▶ Activity
Each line of the data below between the one containing "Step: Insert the" and the one containing "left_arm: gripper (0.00", both included, is to be repeated exactly. Please omit pictures.

▶ Record extracts
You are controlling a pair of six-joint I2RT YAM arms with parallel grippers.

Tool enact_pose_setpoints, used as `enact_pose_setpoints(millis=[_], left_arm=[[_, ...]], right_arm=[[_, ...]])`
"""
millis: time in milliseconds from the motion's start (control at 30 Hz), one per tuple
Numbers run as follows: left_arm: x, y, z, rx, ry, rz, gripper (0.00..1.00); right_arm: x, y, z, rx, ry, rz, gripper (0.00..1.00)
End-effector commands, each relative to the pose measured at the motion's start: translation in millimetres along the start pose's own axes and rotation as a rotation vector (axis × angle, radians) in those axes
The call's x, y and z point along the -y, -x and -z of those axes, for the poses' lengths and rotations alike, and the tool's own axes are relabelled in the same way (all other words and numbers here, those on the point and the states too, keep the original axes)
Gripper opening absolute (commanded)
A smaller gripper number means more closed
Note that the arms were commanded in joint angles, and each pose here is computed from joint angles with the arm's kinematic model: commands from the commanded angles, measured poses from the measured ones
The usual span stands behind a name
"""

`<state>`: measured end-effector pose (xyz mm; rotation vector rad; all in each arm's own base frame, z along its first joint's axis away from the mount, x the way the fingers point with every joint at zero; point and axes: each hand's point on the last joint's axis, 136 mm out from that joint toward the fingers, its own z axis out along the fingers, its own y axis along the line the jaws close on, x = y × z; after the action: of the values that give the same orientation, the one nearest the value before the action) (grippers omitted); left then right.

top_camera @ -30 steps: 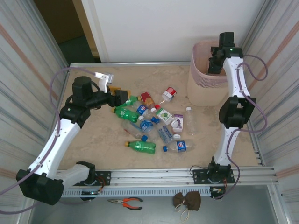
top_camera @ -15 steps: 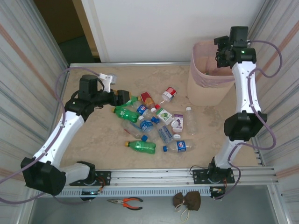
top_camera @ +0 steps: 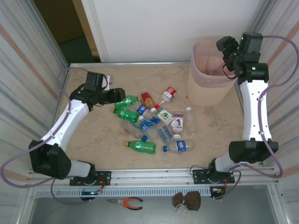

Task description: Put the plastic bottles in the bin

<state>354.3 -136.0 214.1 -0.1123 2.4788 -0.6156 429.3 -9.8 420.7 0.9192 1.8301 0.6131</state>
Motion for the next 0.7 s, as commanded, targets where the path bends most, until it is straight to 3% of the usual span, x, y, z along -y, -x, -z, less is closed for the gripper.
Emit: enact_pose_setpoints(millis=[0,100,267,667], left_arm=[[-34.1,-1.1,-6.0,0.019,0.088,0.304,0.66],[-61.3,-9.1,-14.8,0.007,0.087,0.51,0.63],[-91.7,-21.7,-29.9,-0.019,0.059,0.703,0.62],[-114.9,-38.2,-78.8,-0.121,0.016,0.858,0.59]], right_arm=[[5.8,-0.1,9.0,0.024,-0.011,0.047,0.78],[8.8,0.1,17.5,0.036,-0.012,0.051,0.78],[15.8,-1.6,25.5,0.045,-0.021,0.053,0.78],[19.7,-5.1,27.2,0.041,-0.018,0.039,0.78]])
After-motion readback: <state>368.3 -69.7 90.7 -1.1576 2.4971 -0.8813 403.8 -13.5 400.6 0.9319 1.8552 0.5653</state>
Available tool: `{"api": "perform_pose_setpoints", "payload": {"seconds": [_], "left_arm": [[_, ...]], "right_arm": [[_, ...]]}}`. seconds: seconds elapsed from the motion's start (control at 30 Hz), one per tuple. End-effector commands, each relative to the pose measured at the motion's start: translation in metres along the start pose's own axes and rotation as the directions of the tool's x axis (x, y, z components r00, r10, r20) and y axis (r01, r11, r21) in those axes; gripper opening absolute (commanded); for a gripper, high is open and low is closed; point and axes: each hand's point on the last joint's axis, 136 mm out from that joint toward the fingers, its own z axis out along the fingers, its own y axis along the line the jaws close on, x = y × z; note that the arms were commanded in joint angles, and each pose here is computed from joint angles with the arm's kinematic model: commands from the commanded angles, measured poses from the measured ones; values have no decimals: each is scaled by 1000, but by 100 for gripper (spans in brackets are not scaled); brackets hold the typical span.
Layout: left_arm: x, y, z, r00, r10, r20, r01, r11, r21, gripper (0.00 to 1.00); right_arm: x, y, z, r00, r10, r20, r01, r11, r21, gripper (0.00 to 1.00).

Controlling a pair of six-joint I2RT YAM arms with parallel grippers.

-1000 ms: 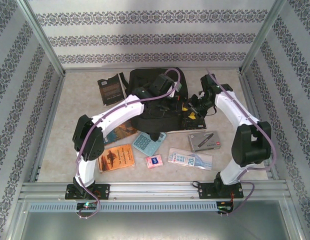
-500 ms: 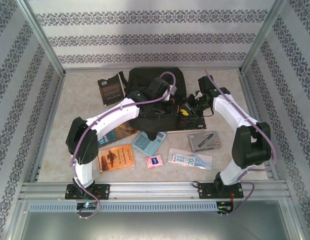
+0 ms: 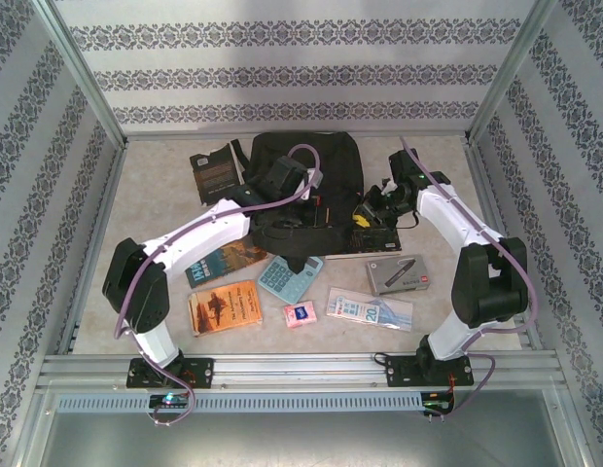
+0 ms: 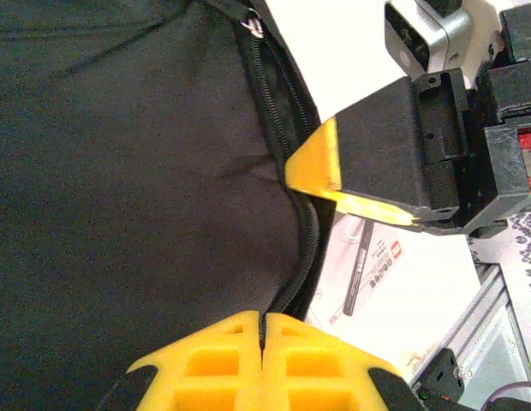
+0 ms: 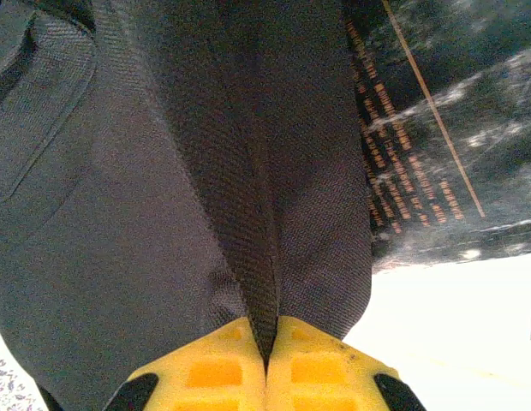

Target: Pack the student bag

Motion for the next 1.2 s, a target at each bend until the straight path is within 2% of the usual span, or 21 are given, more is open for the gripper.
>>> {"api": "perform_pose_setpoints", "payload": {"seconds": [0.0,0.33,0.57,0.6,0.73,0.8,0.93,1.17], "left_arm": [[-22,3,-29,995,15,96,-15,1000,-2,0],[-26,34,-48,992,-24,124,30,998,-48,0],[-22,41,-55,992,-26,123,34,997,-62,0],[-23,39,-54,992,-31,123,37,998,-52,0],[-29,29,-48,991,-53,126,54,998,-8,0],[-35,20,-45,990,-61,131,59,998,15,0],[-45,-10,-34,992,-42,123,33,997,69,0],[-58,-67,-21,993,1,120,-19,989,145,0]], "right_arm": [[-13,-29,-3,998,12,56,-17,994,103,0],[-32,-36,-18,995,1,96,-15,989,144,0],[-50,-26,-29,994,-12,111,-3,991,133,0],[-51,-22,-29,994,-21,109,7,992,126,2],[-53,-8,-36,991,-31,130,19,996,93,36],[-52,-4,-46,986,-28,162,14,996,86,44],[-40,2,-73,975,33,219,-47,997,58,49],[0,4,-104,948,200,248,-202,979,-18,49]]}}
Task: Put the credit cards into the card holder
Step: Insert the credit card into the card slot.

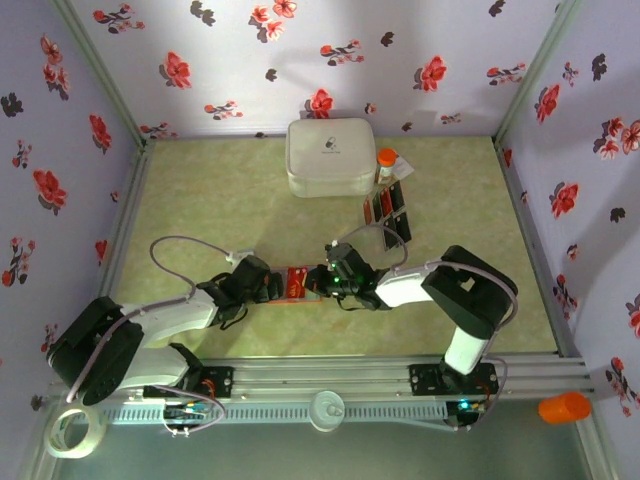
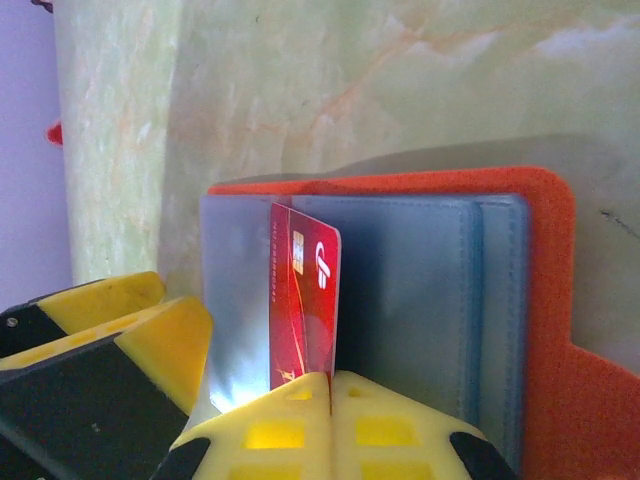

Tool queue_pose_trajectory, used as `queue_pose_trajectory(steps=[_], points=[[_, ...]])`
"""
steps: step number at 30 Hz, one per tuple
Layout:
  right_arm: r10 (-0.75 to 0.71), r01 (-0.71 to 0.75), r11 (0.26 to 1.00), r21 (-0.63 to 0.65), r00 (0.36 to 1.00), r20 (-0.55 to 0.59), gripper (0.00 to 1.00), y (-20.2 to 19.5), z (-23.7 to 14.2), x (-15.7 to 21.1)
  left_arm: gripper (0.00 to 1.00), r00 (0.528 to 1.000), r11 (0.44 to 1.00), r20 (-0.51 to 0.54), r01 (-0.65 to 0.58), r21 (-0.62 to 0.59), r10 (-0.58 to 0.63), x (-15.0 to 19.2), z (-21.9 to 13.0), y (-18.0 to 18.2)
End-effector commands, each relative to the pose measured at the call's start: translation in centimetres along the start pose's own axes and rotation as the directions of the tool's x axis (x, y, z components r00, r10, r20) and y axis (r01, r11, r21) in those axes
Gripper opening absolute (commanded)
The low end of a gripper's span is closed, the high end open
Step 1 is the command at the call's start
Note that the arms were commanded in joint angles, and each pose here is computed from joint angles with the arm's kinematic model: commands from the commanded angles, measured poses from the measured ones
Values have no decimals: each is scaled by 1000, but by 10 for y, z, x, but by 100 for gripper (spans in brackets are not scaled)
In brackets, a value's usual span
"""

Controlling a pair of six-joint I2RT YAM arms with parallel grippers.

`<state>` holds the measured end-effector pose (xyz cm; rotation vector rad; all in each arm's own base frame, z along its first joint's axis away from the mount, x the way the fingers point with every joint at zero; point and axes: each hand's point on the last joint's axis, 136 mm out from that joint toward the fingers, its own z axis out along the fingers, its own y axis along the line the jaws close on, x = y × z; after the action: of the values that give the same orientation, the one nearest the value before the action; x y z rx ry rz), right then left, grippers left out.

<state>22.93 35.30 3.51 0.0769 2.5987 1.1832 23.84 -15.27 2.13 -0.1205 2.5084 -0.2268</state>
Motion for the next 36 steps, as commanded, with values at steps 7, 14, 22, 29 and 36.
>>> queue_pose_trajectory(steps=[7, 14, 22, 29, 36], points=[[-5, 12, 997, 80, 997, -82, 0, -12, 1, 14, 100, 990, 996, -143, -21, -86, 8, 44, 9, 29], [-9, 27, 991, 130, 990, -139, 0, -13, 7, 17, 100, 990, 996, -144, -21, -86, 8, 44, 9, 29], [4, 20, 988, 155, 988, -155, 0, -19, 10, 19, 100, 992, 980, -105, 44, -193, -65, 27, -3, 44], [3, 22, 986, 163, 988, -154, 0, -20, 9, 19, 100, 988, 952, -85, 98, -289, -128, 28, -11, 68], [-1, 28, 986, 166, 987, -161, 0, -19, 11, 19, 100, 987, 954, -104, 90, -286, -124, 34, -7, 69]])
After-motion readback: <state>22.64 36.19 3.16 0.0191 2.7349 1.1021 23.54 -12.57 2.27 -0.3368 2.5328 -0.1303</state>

▶ Answer below
Step: Insert the credit card into the card slot.


Tool queue_pose_trajectory, used as `queue_pose_trajectory(steps=[_], points=[[_, ...]])`
"""
steps: step number at 30 Hz, one per tuple
Layout:
  right_arm: r10 (-0.75 to 0.71), r01 (-0.71 to 0.75), r11 (0.26 to 1.00), r21 (-0.63 to 0.65), r00 (0.36 to 1.00), r20 (-0.55 to 0.59), gripper (0.00 to 1.00), y (-20.2 to 19.5), z (-23.7 to 14.2), x (-15.7 to 21.1)
  left_arm: gripper (0.00 to 1.00), r00 (0.528 to 1.000), r11 (0.44 to 1.00), r20 (-0.51 to 0.54), r01 (-0.65 to 0.58), r21 (-0.62 to 0.59), r10 (-0.58 to 0.63), x (-15.0 to 19.2), z (-21.9 to 13.0), y (-18.0 to 18.2)

There's no more to this exercise.